= 1851 Boundary Treaty (Brazil–Uruguay) =

1851 treaty between Brazil and Uruguay

The 1851 Boundary Treaty established between Brazil and Uruguay as a result of the Uruguayan Civil War and conflicts with Brazil and Argentina; the result of the treaty was a step towards the acceptance of Uruguay's independence from neighboring territories.

==Treaties==
Uruguay rewarded Brazil's financial and military support by signing five treaties in 1851 that provided for perpetual alliance between the two countries. The Treaty of Montevideo (1828) confirmed Brazil's right to intervene in Uruguay's internal affairs. The treaties also allowed joint navigation on the Uruguay River and its tributaries, and tax exempted cattle and salted meat exports. The treaties also acknowledged Uruguay's debt to Brazil for its aid against the Blancos, and Brazil's commitment for granting an additional loan.

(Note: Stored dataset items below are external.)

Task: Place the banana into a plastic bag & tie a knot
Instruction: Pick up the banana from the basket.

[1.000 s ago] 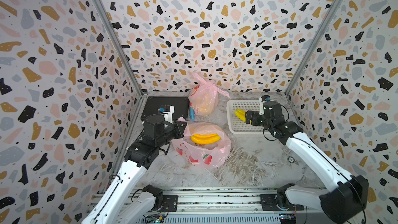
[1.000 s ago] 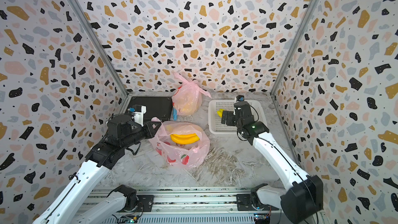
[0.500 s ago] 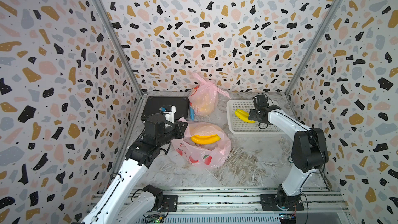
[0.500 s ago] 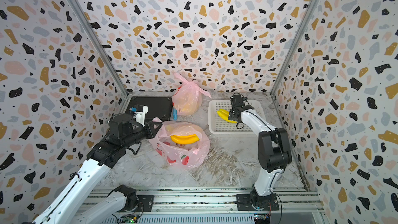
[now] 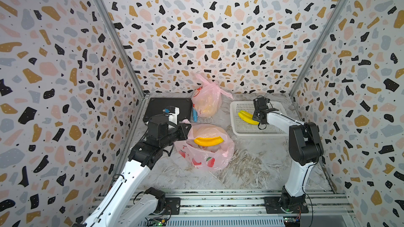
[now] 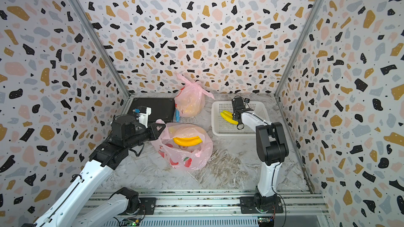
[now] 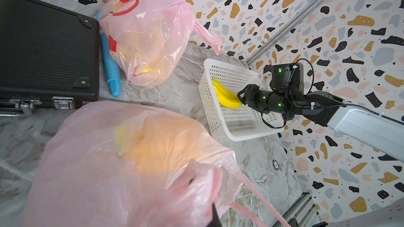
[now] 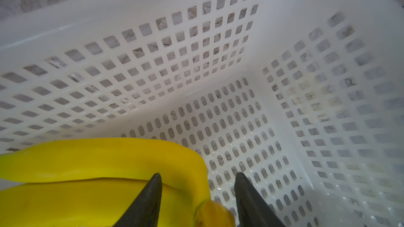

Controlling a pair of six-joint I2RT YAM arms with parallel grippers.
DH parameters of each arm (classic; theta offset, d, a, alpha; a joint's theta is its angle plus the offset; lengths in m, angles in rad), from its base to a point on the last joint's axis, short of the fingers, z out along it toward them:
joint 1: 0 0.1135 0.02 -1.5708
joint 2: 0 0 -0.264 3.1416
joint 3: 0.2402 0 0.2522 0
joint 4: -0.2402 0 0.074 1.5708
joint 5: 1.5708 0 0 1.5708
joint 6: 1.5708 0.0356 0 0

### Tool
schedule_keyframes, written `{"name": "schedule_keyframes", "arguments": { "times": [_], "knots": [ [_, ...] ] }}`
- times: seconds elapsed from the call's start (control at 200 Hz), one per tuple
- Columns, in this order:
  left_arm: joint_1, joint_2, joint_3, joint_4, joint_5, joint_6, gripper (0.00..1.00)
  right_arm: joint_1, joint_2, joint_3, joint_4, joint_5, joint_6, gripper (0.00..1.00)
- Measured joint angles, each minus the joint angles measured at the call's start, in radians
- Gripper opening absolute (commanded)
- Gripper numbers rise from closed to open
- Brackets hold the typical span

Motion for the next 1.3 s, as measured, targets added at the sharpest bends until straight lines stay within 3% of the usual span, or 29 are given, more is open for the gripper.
{"name": "schedule_keyframes", "arguments": {
  "times": [0.15, 0.36, 0.856, 1.096, 1.301],
  "knots": [
    [0.0, 0.0, 0.0, 0.0, 0.002, 0.0, 0.0, -0.008, 0.002, -0.007, 0.037, -0.022, 0.004, 0.23],
    [0.0, -0.014, 0.0, -0.006, 0.006, -0.004, 0.0, -0.012, -0.057, -0.05, 0.053, -0.083, 0.01, 0.14],
    [0.0, -0.031, 0.0, -0.077, -0.016, -0.011, 0.0, 0.005, -0.473, -0.107, 0.044, -0.414, 0.073, 0.13],
    [0.0, -0.038, 0.006, -0.13, -0.042, -0.008, 0.0, 0.198, -0.592, -0.15, 0.039, -0.564, 0.109, 0.13],
    [0.0, -0.067, 0.031, -0.151, -0.054, -0.009, 0.0, 0.385, -0.628, -0.202, 0.011, -0.61, 0.119, 0.11]
  ]
}}
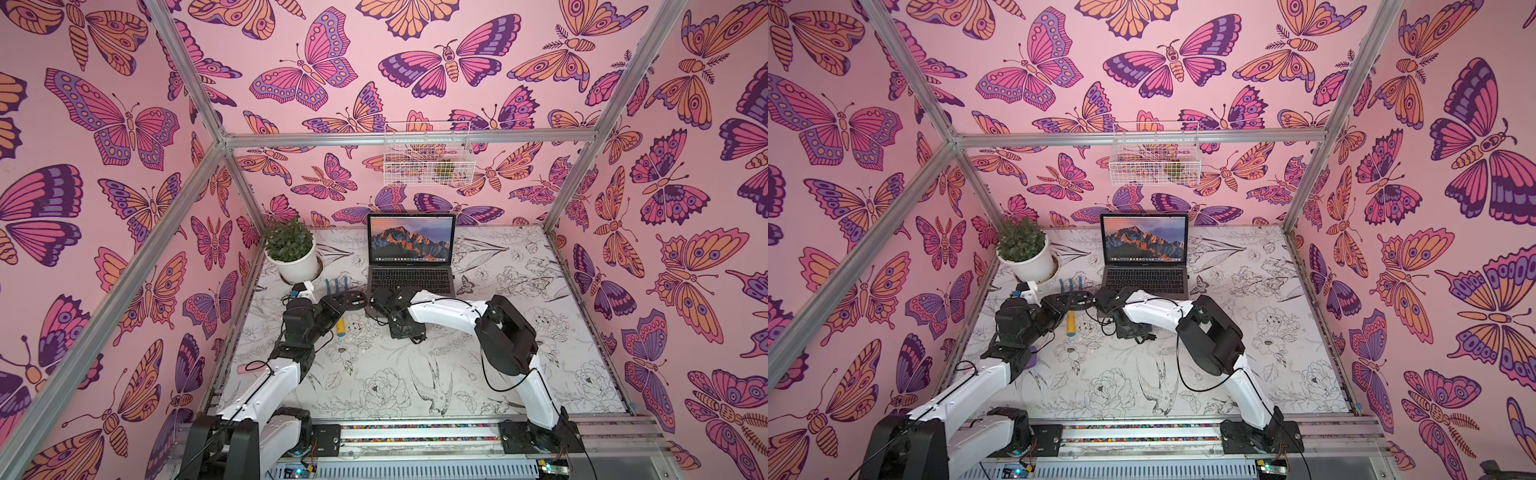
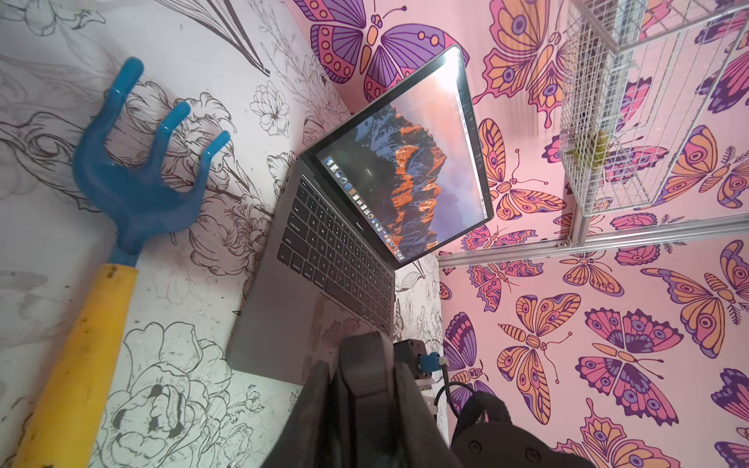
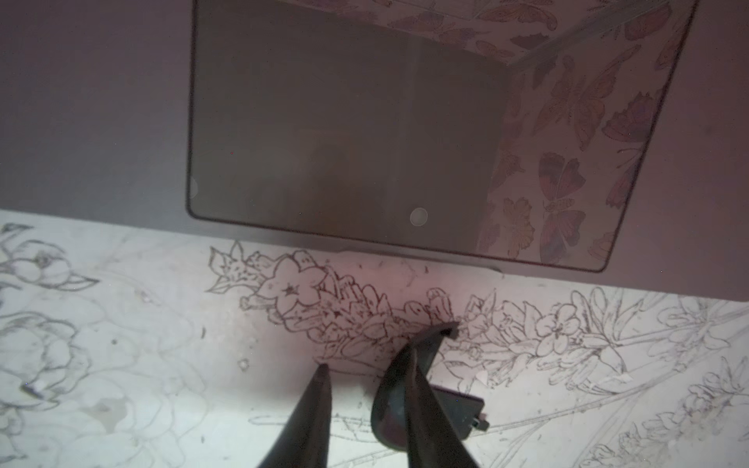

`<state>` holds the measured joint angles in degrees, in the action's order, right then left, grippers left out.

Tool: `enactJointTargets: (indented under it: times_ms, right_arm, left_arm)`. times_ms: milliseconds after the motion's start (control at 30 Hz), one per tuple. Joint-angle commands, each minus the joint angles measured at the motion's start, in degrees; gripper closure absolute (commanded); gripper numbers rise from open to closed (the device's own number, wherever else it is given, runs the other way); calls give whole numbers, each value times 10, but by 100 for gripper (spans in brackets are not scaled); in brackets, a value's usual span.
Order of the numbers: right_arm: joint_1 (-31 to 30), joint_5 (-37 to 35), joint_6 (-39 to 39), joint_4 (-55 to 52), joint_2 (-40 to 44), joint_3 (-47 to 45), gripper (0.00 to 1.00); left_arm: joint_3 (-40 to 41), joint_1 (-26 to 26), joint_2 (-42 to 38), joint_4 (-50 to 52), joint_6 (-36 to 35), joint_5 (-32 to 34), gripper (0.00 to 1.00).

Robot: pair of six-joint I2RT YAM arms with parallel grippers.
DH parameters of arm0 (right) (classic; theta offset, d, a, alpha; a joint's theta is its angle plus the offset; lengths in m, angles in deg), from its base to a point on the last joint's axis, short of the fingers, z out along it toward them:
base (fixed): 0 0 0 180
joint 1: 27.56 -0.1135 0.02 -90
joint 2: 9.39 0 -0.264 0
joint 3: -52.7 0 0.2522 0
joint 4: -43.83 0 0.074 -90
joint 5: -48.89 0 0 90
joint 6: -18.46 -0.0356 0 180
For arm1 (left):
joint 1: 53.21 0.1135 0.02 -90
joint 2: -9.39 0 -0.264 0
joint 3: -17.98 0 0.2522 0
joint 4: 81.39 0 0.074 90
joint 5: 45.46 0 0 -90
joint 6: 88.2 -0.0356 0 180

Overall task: Insert the wireless mouse receiver into the laptop
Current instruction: Pick up the lid from the center of the board.

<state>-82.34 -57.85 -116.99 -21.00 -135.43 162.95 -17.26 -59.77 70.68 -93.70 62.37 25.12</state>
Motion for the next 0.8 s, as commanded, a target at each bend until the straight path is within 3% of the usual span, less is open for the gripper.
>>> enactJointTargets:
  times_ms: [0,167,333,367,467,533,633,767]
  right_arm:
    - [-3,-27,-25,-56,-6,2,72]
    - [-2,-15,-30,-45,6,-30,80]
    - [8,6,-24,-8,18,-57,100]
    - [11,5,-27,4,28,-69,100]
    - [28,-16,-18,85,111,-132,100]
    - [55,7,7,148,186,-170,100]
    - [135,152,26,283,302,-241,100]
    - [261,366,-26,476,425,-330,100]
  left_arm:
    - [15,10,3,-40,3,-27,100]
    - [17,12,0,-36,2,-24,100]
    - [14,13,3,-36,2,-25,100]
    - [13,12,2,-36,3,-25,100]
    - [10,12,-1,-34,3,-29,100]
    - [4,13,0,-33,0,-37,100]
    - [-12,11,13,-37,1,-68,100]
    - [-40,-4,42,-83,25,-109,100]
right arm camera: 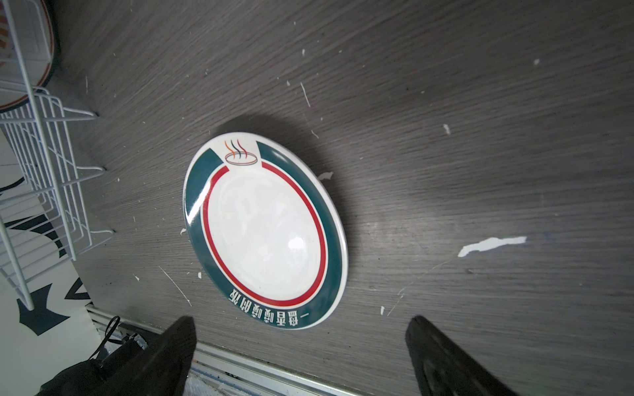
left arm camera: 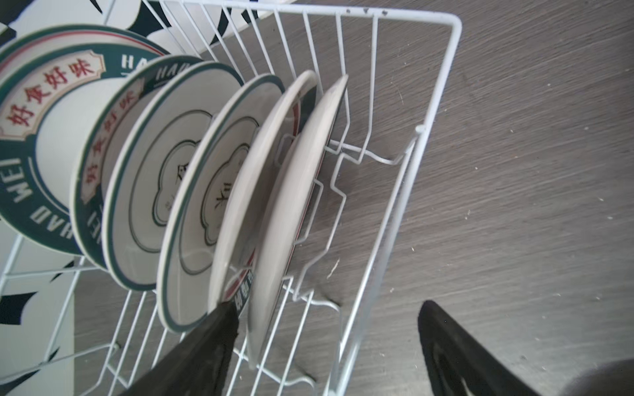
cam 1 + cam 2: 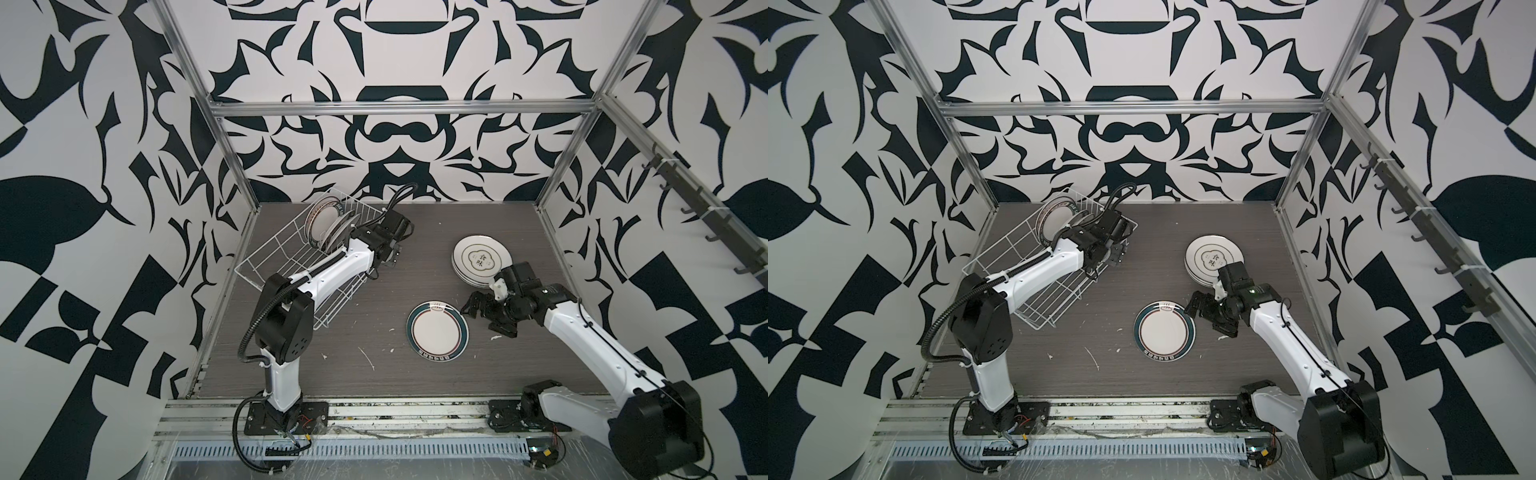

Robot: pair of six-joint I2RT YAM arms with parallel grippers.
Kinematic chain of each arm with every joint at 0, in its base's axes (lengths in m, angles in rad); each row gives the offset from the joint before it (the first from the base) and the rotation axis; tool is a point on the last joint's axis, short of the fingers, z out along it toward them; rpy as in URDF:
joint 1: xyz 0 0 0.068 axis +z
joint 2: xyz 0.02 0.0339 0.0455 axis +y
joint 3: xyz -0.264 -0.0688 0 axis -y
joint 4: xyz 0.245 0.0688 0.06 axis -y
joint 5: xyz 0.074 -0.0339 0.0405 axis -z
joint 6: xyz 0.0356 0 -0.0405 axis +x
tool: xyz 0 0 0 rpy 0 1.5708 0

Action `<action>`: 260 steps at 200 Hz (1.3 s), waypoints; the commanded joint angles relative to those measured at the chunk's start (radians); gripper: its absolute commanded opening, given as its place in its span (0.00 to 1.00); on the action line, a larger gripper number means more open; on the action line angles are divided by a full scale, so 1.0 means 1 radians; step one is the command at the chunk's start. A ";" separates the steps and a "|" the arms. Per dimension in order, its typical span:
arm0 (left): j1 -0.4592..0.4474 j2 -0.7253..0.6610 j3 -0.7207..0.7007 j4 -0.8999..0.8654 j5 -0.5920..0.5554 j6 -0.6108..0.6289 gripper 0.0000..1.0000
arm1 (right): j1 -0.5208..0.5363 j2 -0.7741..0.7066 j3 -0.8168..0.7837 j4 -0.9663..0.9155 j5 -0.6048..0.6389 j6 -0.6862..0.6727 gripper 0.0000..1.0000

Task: Unload the plates from the dish rack
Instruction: Pick up a plate from the dish rack.

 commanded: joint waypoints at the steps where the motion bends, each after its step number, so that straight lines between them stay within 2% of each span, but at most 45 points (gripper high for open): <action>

In addition, Uruguay renounced its territorial claims to a border in the Ibicuí River and accepted the Quaraí River as northernmost border with Brazil, thereby reducing its area the size of the Cisplatina Province, and recognized Brazil's exclusive right of navigation in the Lagoa Mirim and the Jaguarão River, the natural border between the countries. However, a dispute still exists in the vicinity of Masoller over which creek was meant to mark the border in that area. Uruguay also allowed Brazilians to legally own slaves in their properties despite the fact that after 1842 slavery wasn't legal in the country.